▶ Task directions: Even if the data beneath seems repetitive, write it all out again exactly.

▬▬▬▬▬▬▬▬▬▬

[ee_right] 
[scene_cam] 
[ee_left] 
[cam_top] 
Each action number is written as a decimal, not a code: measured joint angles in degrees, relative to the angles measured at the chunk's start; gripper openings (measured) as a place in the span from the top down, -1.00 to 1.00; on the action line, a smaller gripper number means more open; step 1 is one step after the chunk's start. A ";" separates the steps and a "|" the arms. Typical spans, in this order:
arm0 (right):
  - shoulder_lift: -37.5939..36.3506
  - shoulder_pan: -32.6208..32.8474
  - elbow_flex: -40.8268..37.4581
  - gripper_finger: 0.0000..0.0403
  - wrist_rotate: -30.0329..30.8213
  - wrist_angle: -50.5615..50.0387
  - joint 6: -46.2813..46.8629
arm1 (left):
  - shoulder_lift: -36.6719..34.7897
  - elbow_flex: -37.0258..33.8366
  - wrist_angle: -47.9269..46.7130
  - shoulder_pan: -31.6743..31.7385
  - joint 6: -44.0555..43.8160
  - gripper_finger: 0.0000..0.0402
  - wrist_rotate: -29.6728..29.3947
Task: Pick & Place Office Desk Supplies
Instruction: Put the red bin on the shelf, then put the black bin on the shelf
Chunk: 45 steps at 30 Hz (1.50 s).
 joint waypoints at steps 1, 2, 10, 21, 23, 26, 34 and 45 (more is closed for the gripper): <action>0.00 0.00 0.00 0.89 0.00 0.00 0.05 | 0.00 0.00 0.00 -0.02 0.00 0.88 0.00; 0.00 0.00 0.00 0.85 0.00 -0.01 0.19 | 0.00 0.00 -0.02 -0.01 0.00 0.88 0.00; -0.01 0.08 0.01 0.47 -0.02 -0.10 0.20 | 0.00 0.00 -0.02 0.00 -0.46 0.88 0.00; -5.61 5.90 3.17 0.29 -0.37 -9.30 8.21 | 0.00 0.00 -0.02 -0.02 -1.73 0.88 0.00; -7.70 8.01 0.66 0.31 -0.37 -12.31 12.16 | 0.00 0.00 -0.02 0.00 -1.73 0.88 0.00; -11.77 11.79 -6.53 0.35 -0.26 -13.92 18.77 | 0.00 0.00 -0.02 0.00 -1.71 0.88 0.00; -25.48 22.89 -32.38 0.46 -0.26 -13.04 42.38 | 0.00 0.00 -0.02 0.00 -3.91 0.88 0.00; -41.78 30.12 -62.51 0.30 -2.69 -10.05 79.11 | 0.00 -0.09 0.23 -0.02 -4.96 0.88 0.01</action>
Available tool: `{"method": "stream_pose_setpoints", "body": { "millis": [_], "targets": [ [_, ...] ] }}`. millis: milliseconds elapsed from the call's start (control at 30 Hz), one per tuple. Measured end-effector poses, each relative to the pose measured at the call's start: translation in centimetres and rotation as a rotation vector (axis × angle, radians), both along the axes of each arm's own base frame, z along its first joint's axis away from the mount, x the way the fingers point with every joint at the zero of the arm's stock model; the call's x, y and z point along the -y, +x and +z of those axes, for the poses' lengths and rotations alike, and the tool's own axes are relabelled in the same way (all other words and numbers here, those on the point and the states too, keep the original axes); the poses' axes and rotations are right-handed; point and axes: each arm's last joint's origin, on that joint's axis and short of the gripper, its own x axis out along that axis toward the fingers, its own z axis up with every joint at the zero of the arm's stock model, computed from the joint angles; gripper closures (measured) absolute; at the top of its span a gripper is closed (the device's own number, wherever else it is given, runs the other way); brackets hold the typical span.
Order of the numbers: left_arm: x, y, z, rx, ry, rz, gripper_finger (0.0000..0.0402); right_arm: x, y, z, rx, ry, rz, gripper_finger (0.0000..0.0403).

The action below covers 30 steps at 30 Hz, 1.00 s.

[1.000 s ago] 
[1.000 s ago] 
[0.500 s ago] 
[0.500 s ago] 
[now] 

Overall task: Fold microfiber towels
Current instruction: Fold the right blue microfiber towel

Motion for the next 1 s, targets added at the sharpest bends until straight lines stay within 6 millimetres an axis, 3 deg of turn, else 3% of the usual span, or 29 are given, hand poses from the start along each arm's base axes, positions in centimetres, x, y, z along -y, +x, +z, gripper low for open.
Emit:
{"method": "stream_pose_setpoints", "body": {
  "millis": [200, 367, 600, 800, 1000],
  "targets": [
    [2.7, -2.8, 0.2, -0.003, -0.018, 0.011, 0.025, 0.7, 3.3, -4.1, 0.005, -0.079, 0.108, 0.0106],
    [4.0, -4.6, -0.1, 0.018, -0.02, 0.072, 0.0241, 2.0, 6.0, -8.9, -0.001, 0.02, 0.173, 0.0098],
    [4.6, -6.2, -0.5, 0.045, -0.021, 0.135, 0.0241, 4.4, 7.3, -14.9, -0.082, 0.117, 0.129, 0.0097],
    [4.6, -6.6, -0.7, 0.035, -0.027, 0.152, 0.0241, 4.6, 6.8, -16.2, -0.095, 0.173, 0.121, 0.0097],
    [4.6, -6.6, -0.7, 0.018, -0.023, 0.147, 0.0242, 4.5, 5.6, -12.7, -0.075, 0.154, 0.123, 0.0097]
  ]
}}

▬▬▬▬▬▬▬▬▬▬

▶ Completed task:
[ee_right] 
[scene_cam] 
[ee_left] 
[cam_top] 
Each action number is written as a decimal, not a code: measured joint angles in degrees, relative to the angles measured at the chunk's start; gripper openings (measured) as a place in the span from the top down, -1.00 to 1.00; on the action line, a smaller gripper number means more open; step 1 is one step after the chunk's start. A ";" separates the steps and a "|" the arms. Typical spans, in this order:
arm0 (right):
  - shoulder_lift: -37.5939..36.3506
  - shoulder_pan: -32.6208..32.8474
  - elbow_flex: -40.8268..37.4581
  - gripper_finger: 0.0000..0.0403
  - wrist_rotate: -30.0329..30.8213
  - wrist_angle: -50.5615..50.0387
  - joint 6: -46.2813..46.8629
arm1 (left):
  - shoulder_lift: -36.6719..34.7897
  - elbow_flex: -37.0258..33.8366
  - wrist_angle: -47.9269..46.7130
  - shoulder_pan: -31.6743..31.7385
  - joint 6: -44.0555..43.8160
  - gripper_finger: 0.0000..0.0402
  - wrist_rotate: -29.6728..29.3947
Task: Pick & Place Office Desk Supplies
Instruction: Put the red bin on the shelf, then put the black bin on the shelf
Chunk: 45 steps at 30 Hz (1.50 s).
 joint waypoints at steps 1, 2, 10, 21, 23, 26, 34 and 45 (more is closed for the gripper): <action>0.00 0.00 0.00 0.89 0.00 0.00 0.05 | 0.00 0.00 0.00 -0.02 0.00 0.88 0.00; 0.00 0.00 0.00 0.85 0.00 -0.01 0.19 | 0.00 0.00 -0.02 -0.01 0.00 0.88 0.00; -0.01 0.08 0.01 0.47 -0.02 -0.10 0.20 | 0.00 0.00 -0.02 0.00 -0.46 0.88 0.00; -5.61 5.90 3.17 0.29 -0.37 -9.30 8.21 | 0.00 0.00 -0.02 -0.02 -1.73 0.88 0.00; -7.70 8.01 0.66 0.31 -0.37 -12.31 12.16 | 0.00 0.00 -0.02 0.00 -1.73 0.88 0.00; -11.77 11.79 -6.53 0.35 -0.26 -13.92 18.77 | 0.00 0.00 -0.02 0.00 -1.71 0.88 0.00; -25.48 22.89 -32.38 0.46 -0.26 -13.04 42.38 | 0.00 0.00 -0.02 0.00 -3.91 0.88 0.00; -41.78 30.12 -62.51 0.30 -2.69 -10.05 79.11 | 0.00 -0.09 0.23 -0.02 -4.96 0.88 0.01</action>
Available tool: `{"method": "stream_pose_setpoints", "body": { "millis": [_], "targets": [ [_, ...] ] }}`. millis: milliseconds elapsed from the call's start (control at 30 Hz), one per tuple. Measured end-effector poses, each relative to the pose measured at the call's start: translation in centimetres and rotation as a rotation vector (axis × angle, radians), both along the axes of each arm's own base frame, z along its first joint's axis away from the mount, x the way the fingers point with every joint at the zero of the arm's stock model; the call's x, y and z point along the -y, +x and +z of those axes, for the poses' lengths and rotations alike, and the tool's own axes are relabelled in the same way (all other words and numbers here, those on the point and the states too, keep the original axes); the poses' axes and rotations are right-handed; point and axes: each arm's last joint's origin, on that joint's axis and short of the gripper, its own x axis out along that axis toward the fingers, its own z axis up with every joint at the zero of the arm's stock model, computed from the joint angles; gripper closures (measured) absolute; at the top of its span a gripper is closed (the device's own number, wherever else it is given, runs the other way); brackets hold the typical span.
Order of the numbers: left_arm: x, y, z, rx, ry, rz, gripper_finger (0.0000..0.0402); right_arm: x, y, z, rx, ry, rz, gripper_finger (0.0000..0.0403).

The action below covers 30 steps at 30 Hz, 1.00 s.

[1.000 s ago] 
[1.000 s ago] 
[0.500 s ago] 
[0.500 s ago] 
[now] 

Overall task: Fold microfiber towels
Current instruction: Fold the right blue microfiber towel

Motion for the next 1 s, targets added at the sharpest bends until straight lines stay within 6 millimetres an axis, 3 deg of turn, else 3% of the usual span, or 29 are given, hand poses from the start along each arm's base axes, positions in centimetres, x, y, z along -y, +x, +z, gripper low for open.
Emit:
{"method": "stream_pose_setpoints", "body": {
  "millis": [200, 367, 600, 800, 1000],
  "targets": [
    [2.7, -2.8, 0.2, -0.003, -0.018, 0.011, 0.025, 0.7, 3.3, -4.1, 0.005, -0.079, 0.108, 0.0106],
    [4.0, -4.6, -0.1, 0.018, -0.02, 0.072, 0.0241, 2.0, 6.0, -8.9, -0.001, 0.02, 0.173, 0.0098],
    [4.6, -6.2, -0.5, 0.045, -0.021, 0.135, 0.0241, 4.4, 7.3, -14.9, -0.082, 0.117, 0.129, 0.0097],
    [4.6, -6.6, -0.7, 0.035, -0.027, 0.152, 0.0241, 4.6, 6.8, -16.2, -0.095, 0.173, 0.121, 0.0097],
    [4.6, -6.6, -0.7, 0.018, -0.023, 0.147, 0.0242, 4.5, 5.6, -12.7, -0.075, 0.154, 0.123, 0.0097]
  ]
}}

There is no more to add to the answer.